__Work to be completed__
From the records below, extract only the lines running from the line with "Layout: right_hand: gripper" to the line with "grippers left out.", both lines included, reproducing them exactly.

━━━━━ Data excerpts

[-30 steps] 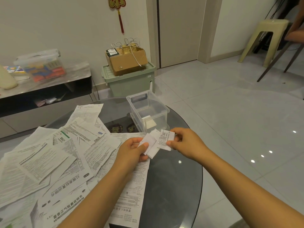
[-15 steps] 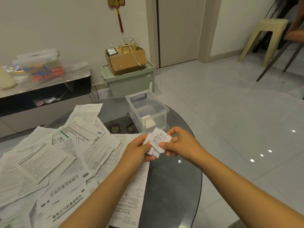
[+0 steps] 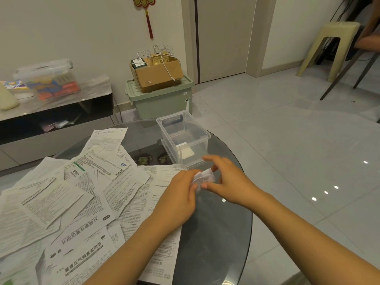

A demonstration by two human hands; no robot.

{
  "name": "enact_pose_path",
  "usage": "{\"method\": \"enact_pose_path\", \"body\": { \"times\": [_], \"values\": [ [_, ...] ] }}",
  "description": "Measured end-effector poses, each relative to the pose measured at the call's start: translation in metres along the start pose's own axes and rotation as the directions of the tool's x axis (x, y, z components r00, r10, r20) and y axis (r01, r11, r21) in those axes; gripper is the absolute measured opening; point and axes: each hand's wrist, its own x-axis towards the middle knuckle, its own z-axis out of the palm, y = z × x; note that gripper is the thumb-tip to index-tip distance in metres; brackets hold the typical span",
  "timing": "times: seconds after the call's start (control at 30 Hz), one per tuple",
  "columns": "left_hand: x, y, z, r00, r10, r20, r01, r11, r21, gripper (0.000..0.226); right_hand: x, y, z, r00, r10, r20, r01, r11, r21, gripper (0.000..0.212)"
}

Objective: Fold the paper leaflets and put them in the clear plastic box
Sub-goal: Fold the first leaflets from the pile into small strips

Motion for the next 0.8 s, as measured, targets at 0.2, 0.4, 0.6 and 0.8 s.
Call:
{"method": "enact_pose_path", "body": {
  "times": [0.2, 0.4, 0.6, 0.8],
  "values": [
    [0.0006, 0.0002, 0.0059, 0.995, 0.095, 0.027, -0.098, 0.979, 0.178, 0.039, -0.001, 0.0019, 0.0058, 0.997, -0.029, 0.069, 0.035, 0.996, -0.087, 0.033],
    [0.0019, 0.0025, 0.0096, 0.994, 0.113, 0.014, -0.113, 0.966, 0.234, 0.048, -0.0036, 0.002, 0.0037, 0.993, -0.088, 0.075, 0.098, 0.985, -0.141, 0.042],
    [0.0056, -0.0026, 0.009, 0.996, 0.086, -0.001, -0.085, 0.987, 0.137, 0.036, -0.0038, 0.0028, -0.0015, 0.979, -0.179, -0.096, 0.153, 0.962, -0.227, 0.023],
    [0.0041, -0.0022, 0.0104, 0.995, 0.095, 0.03, -0.1, 0.968, 0.23, 0.047, -0.0023, 0.0032, -0.0002, 0.969, -0.218, -0.115, 0.184, 0.95, -0.251, 0.013]
  ]
}}
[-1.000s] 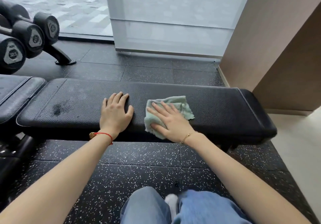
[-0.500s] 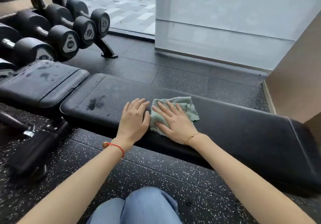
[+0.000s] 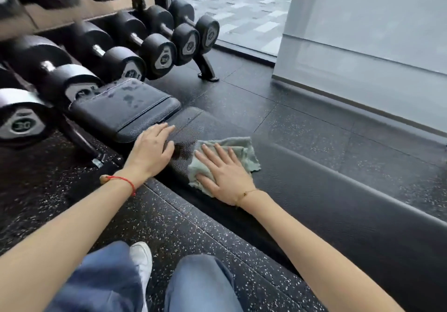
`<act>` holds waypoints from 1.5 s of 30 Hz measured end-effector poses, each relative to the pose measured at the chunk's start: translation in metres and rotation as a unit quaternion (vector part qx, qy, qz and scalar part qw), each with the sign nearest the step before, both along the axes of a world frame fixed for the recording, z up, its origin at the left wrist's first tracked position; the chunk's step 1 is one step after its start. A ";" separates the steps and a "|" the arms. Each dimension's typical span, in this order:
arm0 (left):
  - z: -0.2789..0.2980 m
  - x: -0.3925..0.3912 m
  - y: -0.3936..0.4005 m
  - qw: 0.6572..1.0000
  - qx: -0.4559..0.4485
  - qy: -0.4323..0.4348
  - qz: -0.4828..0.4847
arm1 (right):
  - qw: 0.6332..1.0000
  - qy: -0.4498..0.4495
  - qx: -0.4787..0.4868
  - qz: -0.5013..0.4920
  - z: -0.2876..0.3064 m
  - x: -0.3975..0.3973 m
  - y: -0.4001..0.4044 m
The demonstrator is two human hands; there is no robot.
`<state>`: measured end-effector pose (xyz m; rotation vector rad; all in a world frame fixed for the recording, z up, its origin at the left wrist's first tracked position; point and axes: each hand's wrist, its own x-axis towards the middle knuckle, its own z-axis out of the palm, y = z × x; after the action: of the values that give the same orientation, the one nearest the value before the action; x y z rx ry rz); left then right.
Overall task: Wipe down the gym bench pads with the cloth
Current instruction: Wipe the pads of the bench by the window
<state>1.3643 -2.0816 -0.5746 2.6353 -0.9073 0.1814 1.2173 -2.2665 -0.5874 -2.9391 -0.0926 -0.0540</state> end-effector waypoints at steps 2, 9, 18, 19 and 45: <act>-0.006 0.010 0.012 1.000 0.007 0.001 -0.009 | 0.998 -0.013 0.014 0.053 -0.002 -0.017 0.001; -0.028 0.030 0.036 0.997 0.013 0.027 -0.066 | 0.993 0.009 -0.007 -0.116 -0.001 0.091 -0.043; -0.028 0.038 0.041 0.993 -0.027 0.053 -0.099 | 0.996 -0.012 0.022 0.089 -0.004 0.050 0.015; -0.028 0.037 0.041 0.993 -0.030 0.053 -0.098 | 0.998 -0.005 0.012 0.069 -0.003 0.057 0.003; -0.022 0.015 0.011 0.997 -0.002 0.002 -0.071 | 1.000 0.012 0.010 0.014 0.006 0.017 0.010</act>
<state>1.3796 -2.0706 -0.5967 2.5549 -1.0867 0.1428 1.2344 -2.2565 -0.5815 -2.9166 -0.1302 -0.0158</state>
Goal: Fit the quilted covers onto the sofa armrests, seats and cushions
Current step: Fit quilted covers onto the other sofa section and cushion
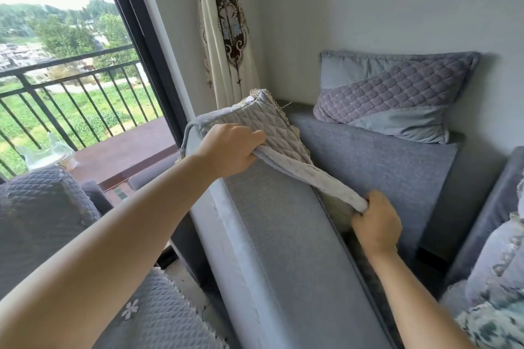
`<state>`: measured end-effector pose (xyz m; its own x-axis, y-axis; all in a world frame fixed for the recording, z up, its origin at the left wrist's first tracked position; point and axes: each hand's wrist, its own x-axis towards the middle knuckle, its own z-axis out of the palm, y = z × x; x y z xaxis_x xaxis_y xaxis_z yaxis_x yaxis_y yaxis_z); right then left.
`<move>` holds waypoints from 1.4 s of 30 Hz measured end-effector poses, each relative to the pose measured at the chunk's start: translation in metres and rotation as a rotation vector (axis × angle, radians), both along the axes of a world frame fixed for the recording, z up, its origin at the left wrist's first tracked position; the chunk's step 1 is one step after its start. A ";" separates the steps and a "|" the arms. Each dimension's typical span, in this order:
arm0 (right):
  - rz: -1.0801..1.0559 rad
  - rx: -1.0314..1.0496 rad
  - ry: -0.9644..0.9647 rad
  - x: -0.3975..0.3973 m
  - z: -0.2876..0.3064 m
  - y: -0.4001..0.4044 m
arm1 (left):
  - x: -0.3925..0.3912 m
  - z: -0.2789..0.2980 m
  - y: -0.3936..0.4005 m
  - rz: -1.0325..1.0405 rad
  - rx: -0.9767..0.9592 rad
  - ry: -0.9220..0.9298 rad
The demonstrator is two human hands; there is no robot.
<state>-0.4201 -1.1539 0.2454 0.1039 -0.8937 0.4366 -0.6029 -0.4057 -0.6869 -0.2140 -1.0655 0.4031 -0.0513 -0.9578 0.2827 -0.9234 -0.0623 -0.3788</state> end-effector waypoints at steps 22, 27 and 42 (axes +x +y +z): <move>0.214 -0.371 0.315 0.030 0.034 0.052 | -0.023 -0.008 -0.007 0.028 0.114 -0.136; 0.111 -0.323 0.322 0.016 0.026 0.032 | -0.025 -0.011 -0.005 0.071 0.040 0.005; 0.199 0.314 0.290 -0.023 -0.019 0.023 | -0.017 -0.053 0.005 -0.154 -0.213 -0.099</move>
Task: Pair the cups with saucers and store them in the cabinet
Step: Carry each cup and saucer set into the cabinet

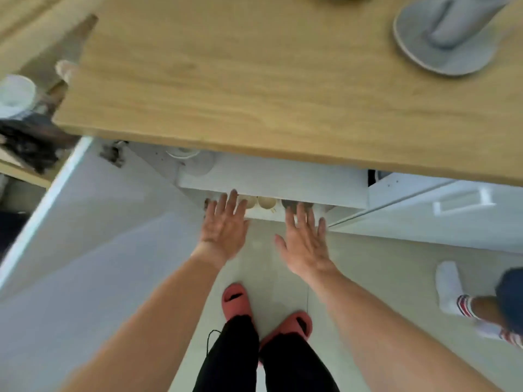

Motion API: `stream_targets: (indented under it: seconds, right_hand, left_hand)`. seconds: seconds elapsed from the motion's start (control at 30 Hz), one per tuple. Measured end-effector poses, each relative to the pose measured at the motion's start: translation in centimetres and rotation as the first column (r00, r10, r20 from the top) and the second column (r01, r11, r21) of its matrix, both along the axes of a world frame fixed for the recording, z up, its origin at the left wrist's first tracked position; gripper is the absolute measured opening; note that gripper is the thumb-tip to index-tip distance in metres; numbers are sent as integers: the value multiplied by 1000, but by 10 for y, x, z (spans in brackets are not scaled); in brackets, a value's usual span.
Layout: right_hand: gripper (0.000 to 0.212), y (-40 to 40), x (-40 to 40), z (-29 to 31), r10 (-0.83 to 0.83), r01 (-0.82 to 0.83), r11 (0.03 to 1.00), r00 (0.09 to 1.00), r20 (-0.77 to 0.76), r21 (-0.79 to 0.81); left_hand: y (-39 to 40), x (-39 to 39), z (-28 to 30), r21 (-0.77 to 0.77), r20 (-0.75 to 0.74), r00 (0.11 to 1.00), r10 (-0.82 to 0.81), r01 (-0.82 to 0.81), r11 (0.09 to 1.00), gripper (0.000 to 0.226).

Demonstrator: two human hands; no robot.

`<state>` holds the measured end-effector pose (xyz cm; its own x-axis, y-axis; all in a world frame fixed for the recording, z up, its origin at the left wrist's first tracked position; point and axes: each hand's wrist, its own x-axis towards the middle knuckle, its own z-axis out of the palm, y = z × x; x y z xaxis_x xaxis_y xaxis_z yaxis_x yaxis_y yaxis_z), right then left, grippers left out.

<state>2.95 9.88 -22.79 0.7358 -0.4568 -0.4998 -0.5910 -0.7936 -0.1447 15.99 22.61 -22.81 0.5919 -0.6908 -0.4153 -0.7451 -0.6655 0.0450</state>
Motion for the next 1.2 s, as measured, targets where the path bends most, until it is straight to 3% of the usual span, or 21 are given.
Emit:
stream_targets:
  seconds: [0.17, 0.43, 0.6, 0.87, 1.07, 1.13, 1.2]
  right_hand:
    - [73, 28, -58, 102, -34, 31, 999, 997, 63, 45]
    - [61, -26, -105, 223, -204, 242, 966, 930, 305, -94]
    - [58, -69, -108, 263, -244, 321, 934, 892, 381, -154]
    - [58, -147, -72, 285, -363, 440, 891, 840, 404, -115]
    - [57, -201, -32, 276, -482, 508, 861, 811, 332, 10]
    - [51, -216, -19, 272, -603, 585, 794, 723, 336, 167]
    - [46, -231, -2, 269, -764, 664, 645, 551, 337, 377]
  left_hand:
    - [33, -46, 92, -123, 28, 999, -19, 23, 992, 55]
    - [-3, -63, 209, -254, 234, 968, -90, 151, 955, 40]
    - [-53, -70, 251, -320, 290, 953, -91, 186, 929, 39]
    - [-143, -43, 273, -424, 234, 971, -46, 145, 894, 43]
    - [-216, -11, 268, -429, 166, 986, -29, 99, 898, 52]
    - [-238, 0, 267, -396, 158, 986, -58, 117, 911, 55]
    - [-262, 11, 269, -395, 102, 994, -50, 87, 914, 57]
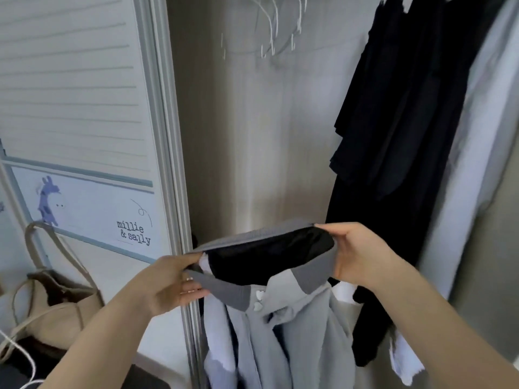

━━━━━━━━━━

__Output below__
Layout: right_hand: gripper (0.000 to 0.212), y (-40 to 40), x (-40 to 40), z (-29 to 31), r10 (-0.83 to 0.83), r01 (-0.82 to 0.83), r11 (0.03 to 1.00), r00 (0.09 to 1.00), r20 (-0.77 to 0.76), r21 (-0.79 to 0.81); left_hand: y (-39 to 40), x (-39 to 39), z (-28 to 30), r21 (-0.77 to 0.77), r20 (-0.75 to 0.74), r00 (0.11 to 1.00), r10 (-0.82 to 0.81), r01 (-0.82 to 0.81), r11 (0.09 to 1.00), gripper (0.000 to 0.226).

Demonstrator: two human hands; no robot.

`<state>` holds the measured end-effector pose (xyz cm; its own x-axis, y-axis; all in a world frame fixed for the recording, z up, its origin at the left wrist's first tracked position; point and axes: each hand's wrist, its own x-axis towards the middle knuckle, its own z-axis out of the palm, y = z × x; x y z xaxis_x xaxis_y xaxis_z yaxis_x yaxis_y yaxis_z), right then left, grippers left out.

Output for the exercise is complete.